Ryan Anstey

Personal information
- Full name: Ryan Anstey
- Date of birth: May 13, 1983 (age 42)
- Place of birth: Charlottetown, Prince Edward Island, Canada
- Height: 5 ft 11 in (1.80 m)
- Position: Striker

Youth career
- 2001–2006: UPEI Panthers

Senior career*
- Years: Team / Apps / (Gls)
- 2006: Toronto Lynx
- 2010: Churchill Arms FC

= Ryan Anstey =

Canadian soccer player (born 1983)

Ryan Anstey (born May 13, 1983) is a Canadian former professional soccer player. He played in 2006 for Toronto Lynx, where the Lynx finished second in the Open Canada Cup. Anstey also won a national championship with his hometown Churchill Arms FC in 2010. In 2005, he was named Canadian University player of the year.

Before turning pro Anstey played 5 years, in the Canadian Interuniversity Sport league (now U Sports), for the UPEI Panthers. Ryan's five years with the Panthers, he scored 43 career regular season goals, ranking him 3rd all-time in the conference behind Jeff Hibberts and Ross Webb, but first in his school's history.

In 2005 Anstey led the Nation in scoring with 15 goals in only 8 games played, winning by a 4-goal margin. He was named a First Team Conference All-Star for the third consecutive year. As well Anstey was named Atlantic conference MVP and was awarded the Joe Johnson Memorial Trophy as the Canadian Interuniversity Sport (U Sports) Player of the Year, making Anstey only the second Panther to receive the award after Glenn Miller in 1998. Shortly after his career ended at UPEI, his #10 jersey was retired by the University.

In 2018 Ryan was inducted into the UPEI Hall of fame.

In 2006 Anstey signed a two-year professional contract with the Toronto Lynx of the USL First Division, he made his debut on Tuesday, July 11 against the Montreal Impact. He missed most of the season with injuries forcing him only to play 9 games. He also helped the Lynx to a team-record undefeated streak at home to 10 games, And reached the final of the Open Canada Cup.

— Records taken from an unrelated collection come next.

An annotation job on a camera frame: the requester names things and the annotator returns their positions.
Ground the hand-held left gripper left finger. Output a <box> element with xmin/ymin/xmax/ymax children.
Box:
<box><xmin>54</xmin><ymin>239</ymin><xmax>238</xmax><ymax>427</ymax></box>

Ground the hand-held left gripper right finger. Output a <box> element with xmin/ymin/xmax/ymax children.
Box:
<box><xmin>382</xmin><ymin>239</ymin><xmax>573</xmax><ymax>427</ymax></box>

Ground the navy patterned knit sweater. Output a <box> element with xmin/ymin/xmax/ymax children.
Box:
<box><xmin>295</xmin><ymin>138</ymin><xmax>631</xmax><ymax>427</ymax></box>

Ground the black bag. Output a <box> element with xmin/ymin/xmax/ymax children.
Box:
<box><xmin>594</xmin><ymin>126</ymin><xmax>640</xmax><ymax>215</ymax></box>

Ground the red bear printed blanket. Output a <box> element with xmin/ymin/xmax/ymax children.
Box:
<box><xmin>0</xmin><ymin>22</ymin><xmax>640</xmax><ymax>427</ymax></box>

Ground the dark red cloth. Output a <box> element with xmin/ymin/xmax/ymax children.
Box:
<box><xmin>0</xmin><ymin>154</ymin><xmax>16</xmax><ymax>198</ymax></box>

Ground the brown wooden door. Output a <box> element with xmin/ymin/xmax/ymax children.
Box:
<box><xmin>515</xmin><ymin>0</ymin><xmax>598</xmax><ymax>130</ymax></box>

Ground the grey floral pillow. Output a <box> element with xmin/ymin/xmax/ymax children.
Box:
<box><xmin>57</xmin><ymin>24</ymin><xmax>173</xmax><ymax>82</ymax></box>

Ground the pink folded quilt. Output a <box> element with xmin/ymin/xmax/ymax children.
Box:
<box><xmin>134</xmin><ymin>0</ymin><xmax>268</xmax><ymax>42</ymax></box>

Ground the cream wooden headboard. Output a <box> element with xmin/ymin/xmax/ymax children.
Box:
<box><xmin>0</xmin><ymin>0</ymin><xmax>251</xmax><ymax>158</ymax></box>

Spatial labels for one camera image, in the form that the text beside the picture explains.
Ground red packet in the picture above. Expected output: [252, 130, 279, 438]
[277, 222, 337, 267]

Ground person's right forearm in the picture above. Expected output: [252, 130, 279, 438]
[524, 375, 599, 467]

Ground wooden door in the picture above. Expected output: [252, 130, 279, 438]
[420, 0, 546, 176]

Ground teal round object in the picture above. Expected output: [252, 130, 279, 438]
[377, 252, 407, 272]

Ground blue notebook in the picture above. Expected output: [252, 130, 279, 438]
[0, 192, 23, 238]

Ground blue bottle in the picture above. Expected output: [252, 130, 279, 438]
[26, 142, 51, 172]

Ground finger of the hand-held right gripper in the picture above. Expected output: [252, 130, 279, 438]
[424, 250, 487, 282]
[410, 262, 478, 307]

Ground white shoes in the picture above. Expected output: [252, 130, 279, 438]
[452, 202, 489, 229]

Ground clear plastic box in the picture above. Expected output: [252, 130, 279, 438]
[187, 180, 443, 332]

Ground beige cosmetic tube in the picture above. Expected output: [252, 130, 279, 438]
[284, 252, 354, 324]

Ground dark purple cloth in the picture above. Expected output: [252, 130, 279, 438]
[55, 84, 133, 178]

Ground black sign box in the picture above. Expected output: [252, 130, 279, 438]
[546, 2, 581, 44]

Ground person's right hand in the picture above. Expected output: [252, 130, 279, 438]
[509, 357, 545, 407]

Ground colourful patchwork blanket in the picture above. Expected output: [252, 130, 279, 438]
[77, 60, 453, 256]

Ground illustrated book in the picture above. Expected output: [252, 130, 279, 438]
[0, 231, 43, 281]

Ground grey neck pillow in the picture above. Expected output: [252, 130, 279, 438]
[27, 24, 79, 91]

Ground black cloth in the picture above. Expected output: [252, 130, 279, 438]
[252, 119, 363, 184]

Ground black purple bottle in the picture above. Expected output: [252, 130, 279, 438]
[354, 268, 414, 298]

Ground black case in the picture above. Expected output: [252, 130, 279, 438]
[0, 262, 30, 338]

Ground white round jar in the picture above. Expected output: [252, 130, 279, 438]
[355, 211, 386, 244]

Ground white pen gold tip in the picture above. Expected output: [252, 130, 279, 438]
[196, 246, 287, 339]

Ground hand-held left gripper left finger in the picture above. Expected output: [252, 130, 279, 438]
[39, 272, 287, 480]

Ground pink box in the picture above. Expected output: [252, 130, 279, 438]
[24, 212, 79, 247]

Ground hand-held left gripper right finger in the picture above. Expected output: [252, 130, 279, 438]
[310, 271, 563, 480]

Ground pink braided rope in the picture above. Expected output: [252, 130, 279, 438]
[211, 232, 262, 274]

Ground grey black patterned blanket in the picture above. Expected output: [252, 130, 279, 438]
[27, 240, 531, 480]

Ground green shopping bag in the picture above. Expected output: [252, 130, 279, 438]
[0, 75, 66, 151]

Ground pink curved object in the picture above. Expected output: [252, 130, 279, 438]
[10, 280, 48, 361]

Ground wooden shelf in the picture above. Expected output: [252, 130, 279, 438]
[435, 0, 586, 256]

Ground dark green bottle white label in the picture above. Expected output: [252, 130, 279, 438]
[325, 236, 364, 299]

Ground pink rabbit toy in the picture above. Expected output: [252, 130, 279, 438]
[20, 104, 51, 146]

In 2010 Anstey was a member of the Churchill Arms FC team that captured the Canadian National Challenge Cup at the BMO National Championships hosted in Charlottetown, Prince Edward Island. Anstey scored in the final round robin game to send the PEI representative to the final (1-0). He also scored in extra time of the Gold Medal Match, to help Churchill Arms secure the national title. Churchill Arms remains the only team from Prince Edward Island to win a National Championship in soccer.

Ryan Anstey graduated from UNB Law School in 2011.

Anstey is currently a Lawyer in Medicine Hat, Alberta, Canada.